#### INSTRUCTIONS FOR THE TASK
Keep only the lines that hold the string "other", filtering out the rest of the entries below.

Stored items:
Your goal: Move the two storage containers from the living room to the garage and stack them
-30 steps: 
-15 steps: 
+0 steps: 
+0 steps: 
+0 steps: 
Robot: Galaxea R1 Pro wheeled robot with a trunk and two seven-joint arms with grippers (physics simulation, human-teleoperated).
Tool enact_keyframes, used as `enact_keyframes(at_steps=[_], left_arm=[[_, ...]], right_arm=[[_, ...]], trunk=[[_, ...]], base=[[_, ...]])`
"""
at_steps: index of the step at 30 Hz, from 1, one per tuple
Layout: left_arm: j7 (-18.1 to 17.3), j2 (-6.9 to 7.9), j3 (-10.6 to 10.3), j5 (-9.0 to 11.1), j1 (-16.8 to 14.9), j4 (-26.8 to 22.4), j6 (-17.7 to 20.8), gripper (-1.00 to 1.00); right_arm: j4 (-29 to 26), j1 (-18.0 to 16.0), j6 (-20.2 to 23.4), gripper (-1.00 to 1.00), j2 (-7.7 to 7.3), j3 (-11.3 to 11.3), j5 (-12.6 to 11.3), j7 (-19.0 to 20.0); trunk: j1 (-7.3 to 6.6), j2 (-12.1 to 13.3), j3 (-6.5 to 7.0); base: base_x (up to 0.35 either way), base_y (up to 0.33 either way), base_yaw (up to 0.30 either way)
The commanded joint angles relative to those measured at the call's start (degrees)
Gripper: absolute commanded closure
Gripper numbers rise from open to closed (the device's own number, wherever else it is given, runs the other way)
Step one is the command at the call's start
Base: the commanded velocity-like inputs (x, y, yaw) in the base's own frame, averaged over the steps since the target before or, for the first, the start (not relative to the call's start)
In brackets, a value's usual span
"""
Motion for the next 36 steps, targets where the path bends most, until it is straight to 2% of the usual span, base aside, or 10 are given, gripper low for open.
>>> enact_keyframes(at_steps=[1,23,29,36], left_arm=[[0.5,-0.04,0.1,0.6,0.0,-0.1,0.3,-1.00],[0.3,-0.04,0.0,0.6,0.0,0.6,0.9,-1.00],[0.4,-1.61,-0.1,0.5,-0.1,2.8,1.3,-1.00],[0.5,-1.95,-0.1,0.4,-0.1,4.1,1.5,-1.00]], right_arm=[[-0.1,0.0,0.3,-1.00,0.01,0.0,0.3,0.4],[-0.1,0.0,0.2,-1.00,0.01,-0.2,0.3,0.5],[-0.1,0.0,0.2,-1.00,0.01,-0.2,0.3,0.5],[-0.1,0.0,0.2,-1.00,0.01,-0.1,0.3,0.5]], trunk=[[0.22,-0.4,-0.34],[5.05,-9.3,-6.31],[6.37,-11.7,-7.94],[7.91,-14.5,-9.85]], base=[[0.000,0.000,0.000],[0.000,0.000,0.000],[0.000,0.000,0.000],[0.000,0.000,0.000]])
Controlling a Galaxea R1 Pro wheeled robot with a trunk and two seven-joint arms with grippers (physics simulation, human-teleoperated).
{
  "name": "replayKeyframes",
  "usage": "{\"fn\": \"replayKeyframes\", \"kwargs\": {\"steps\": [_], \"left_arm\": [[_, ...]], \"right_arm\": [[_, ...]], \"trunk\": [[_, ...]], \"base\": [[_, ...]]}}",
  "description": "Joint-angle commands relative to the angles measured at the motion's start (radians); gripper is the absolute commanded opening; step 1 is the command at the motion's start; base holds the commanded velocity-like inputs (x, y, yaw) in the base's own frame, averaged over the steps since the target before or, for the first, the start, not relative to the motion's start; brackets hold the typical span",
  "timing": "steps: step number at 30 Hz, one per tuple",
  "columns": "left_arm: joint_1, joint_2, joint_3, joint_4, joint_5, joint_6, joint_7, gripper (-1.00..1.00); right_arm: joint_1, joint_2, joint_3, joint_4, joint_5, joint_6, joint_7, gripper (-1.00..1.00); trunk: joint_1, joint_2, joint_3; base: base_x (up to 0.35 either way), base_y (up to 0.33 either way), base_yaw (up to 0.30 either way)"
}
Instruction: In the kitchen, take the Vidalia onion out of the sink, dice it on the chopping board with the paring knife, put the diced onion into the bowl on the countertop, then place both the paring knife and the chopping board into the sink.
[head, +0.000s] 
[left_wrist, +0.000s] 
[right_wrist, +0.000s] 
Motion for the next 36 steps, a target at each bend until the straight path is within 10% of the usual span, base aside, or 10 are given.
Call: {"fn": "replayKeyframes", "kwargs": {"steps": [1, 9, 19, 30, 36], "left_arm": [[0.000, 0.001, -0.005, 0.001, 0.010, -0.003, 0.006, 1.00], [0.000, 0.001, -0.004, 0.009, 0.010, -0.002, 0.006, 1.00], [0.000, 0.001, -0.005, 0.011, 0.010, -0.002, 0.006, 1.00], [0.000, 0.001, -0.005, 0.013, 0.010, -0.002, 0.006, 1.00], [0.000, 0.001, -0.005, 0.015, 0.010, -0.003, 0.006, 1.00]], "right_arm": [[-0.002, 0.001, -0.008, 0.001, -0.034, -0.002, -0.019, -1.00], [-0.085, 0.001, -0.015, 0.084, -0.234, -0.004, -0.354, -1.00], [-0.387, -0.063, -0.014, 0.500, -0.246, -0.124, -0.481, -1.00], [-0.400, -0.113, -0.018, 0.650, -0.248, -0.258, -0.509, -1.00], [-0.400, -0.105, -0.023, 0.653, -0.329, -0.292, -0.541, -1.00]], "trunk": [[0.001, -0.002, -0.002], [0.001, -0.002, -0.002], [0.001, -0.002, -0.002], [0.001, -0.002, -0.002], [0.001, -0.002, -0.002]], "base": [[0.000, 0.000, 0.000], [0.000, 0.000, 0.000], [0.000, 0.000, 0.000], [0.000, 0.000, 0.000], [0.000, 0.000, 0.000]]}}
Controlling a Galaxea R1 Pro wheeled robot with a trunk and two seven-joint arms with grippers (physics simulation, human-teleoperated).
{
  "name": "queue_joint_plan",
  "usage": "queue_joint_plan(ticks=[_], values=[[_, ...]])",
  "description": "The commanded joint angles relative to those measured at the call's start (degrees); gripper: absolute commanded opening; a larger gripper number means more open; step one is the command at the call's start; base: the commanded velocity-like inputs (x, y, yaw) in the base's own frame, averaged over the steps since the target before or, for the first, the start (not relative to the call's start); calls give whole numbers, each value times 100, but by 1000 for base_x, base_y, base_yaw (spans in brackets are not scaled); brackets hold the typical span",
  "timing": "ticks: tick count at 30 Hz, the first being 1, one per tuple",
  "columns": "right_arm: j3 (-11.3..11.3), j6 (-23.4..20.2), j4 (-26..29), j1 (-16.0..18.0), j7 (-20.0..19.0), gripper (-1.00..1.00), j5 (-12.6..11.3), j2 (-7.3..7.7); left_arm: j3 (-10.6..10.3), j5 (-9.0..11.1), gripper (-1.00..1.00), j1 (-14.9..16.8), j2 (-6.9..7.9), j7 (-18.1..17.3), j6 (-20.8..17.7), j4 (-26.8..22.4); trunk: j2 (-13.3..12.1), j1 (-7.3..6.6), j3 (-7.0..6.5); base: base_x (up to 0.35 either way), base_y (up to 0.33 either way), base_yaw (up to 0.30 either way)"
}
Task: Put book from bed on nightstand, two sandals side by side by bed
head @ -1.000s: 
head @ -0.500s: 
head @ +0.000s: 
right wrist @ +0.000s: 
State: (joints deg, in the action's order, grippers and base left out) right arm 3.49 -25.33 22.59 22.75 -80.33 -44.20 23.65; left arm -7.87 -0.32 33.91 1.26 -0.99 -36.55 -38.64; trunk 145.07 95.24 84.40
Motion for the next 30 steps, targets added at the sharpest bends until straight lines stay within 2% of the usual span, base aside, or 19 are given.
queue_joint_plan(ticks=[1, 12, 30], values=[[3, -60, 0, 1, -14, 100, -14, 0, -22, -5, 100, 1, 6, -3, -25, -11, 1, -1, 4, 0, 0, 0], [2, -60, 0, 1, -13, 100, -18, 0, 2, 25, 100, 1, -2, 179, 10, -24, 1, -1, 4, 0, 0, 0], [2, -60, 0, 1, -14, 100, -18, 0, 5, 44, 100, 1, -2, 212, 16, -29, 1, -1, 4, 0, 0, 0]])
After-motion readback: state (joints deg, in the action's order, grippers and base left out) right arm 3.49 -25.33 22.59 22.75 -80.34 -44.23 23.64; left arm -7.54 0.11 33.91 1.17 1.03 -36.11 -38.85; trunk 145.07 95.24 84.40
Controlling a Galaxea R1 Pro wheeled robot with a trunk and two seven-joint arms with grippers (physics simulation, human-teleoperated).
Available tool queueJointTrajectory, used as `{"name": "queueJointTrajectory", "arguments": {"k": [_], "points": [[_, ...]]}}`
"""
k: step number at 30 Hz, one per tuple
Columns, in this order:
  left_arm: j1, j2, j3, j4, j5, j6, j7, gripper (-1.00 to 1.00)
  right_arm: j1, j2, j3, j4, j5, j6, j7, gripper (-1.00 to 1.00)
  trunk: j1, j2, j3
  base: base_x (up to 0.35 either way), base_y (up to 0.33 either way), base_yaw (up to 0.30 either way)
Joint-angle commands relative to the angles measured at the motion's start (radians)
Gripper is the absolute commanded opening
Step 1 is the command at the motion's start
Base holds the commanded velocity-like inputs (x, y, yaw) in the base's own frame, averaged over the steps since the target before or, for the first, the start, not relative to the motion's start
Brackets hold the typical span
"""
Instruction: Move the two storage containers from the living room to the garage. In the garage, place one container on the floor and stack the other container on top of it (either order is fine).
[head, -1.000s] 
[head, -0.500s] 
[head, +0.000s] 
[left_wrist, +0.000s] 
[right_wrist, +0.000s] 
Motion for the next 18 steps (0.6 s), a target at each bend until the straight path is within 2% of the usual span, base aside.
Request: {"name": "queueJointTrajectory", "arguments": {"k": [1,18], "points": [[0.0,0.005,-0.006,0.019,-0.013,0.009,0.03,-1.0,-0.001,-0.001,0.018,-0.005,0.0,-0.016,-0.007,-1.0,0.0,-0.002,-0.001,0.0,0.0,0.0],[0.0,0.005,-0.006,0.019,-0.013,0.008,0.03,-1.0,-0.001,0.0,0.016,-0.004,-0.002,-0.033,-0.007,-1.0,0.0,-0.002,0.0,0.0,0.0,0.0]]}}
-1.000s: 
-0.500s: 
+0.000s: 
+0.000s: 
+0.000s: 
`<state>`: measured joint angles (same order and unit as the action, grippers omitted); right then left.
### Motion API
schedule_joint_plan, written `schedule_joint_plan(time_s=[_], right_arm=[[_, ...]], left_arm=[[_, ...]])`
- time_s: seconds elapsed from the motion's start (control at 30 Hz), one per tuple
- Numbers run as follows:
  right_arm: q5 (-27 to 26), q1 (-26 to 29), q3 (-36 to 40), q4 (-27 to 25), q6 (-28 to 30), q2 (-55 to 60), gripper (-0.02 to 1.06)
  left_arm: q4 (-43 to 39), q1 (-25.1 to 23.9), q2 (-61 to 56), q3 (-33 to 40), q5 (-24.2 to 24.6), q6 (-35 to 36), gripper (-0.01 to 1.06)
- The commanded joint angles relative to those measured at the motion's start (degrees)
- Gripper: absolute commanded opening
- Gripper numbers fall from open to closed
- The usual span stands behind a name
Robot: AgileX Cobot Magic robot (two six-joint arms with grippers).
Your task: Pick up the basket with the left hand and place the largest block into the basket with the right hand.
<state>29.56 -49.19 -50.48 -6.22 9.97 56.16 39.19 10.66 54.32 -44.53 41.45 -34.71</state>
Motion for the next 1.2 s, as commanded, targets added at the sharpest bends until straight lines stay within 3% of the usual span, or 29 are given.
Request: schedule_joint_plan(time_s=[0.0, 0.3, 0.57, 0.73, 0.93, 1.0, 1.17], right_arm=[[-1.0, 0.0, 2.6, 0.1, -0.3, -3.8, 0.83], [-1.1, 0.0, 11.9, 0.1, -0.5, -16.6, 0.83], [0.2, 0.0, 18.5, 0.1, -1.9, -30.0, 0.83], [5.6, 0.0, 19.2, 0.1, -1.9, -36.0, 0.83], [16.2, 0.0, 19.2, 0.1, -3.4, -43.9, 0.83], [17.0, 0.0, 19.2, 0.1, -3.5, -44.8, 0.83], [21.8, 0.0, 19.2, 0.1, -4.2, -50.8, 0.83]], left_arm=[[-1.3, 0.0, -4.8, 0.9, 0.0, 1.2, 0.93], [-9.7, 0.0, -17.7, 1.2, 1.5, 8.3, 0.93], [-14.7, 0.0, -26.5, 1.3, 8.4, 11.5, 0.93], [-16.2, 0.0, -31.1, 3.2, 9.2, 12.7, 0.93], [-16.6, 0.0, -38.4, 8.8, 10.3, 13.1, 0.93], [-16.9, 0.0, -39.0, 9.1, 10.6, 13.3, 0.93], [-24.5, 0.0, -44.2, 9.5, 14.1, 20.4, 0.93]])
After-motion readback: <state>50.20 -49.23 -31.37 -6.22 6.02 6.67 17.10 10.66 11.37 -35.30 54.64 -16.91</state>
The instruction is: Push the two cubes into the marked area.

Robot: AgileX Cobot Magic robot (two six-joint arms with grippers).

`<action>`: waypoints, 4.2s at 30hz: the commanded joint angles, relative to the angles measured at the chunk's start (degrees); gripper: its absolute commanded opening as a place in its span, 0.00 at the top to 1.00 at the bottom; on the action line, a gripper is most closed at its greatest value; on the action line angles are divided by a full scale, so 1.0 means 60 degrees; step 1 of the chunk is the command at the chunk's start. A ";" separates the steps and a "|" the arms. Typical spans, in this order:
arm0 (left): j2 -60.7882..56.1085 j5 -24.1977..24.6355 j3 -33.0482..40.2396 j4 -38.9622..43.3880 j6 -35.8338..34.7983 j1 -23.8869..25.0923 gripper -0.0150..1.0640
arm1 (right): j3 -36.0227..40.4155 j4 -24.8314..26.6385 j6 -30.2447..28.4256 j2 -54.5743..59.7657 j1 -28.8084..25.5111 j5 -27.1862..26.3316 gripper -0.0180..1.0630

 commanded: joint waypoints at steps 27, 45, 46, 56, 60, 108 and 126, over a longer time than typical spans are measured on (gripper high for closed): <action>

#### EXERCISE ANSWER
Gripper numbers rise from open to closed (the device's own number, wherever else it is given, runs the other way)
Instruction: Move the two storage containers from the living room to the garage. In the garage, place one container on the floor and stack the other container on top of it (either order is fine).

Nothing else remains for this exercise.